La Muerte alargó su mano huesuda
hacia la flor de azafrán, pero la mujer interpuso las suyas con gran firmeza,
aunque temerosa de tocar una de sus hojas. La Muerte sopló sobre sus manos y
ella sintió que su soplo era más frío que el del viento polar. Y sus manos
cedieron y cayeron inertes.
—¡Nada podrás contra mí! —dijo la
Muerte.
—¡Pero sí lo puede el buen Dios!
—respondió la mujer.
—¡Yo hago sólo su voluntad!
—replicó la Muerte—. Soy su jardinero. Tomo todos sus árboles y flores y los
trasplanto al jardín del Paraíso, en la tierra desconocida; y tú no sabes cómo
es y lo que en el jardín ocurre, ni yo puedo decírtelo.
—¡Devuélveme mi hijo! —rogó la
madre, prorrumpiendo en llanto. Bruscamente puso las manos sobre dos hermosas
flores, y gritó a la Muerte:
—¡Las arrancaré todas, pues estoy
desesperada!
—¡No las toques! —exclamó la
Muerte—. Dices que eres desgraciada, y pretendes hacer a otra madre tan
desdichada como tú.
—¡Otra madre! —dijo la pobre
mujer, soltando las flores—. ¿Quién es esa madre?

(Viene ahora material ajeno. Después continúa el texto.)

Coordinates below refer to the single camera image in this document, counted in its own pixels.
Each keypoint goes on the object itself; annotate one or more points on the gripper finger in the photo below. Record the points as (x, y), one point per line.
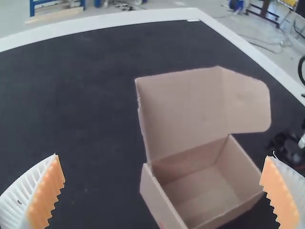
(28, 200)
(283, 195)

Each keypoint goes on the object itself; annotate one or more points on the black square fan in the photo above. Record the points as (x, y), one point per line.
(288, 148)

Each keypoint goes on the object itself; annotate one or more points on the cardboard box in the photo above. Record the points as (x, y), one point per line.
(190, 107)

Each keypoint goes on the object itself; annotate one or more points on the black mat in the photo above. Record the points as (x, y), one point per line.
(71, 95)

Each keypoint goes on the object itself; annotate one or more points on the wooden plank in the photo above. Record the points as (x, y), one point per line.
(54, 15)

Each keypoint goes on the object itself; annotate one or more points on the blue metal frame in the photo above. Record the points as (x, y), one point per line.
(33, 6)

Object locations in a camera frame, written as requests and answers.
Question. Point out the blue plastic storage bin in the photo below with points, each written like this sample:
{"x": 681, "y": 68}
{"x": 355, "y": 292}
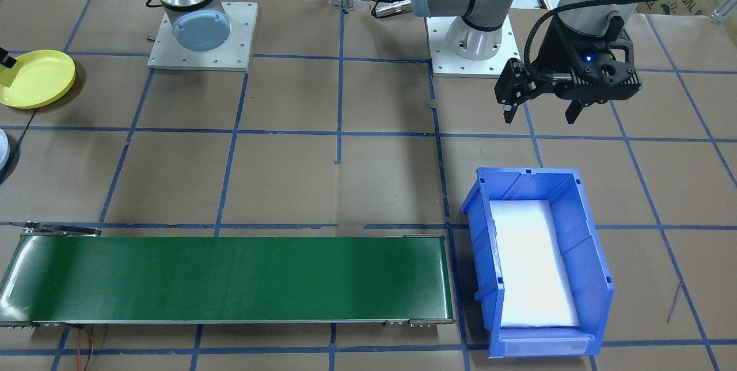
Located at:
{"x": 587, "y": 279}

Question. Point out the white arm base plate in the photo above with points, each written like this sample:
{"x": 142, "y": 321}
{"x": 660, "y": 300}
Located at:
{"x": 443, "y": 65}
{"x": 242, "y": 54}

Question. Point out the yellow plastic plate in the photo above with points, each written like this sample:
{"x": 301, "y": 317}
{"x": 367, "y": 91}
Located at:
{"x": 43, "y": 80}

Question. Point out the white foam pad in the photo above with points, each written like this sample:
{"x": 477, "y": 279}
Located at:
{"x": 532, "y": 267}

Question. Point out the silver metal connector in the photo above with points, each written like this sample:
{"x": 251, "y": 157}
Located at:
{"x": 394, "y": 8}

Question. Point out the green belt conveyor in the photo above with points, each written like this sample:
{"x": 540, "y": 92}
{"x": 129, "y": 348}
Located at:
{"x": 259, "y": 279}

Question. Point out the aluminium profile post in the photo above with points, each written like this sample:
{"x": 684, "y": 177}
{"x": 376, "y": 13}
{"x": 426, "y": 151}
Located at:
{"x": 725, "y": 14}

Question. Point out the light blue plastic plate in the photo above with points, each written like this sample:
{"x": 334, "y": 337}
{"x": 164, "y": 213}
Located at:
{"x": 3, "y": 149}

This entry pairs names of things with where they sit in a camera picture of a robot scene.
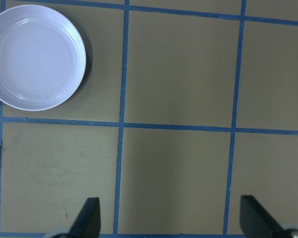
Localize lavender round plate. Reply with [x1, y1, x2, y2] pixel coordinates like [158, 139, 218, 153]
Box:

—Ahí tienes tus ojos —dijo la
Muerte—, los he sacado del lago; ¡brillaban tanto! No sabía que eran los tuyos.
Tómalos, son más claros que antes. Mira luego en el profundo pozo que está a tu
lado; te diré los nombres de las dos flores que querías arrancar y verás todo
su porvenir, todo el curso de su vida. Mira lo que estuviste a punto de
destruir.
Miró ella al fondo del pozo; y
era una delicia ver cómo una de las flores era una bendición para el mundo, ver
cuánta felicidad y ventura esparcía a su alrededor.
La vida de la otra era, en
cambio, tristeza y miseria, dolor y privaciones.
—Las dos son lo que Dios ha
dispuesto —dijo la Muerte.
—¿Cuál es la flor de la desgracia
y cuál la de la ventura? —preguntó la madre.
—Esto no te lo diré —contestó la
Muerte—. Sólo sabrás que una de ellas era la de tu hijo. Has visto el destino
que estaba reservado a tu propio hijo, su porvenir en el mundo.
La madre lanzó un grito de
horror: —¿Cuál de las dos era mi hijo? ¡Dímelo, sácame de la incertidumbre!
Pero si es el desgraciado, líbralo de la miseria, llévaselo antes. ¡Llévatelo
al reino de Dios! ¡Olvídate de mis lágrimas, olvídate de mis súplicas y de todo
lo que dije e hice!
—No te comprendo —dijo la
Muerte—. ¿Quieres que te devuelva a tu hijo o prefieres que me vaya con él
adonde ignoras lo que pasa?
La madre, retorciendo las manos,
cayó de rodillas y elevó esta plegaria a Dios Nuestro Señor:
—¡No me escuches cuando te pida
algo que va contra Tu voluntad, que es la más sabia! ¡No me escuches! ¡No me
escuches!
Y dejó caer la cabeza sobre el
pecho, mientras la Muerte se alejaba con el niño, hacia el mundo desconocido.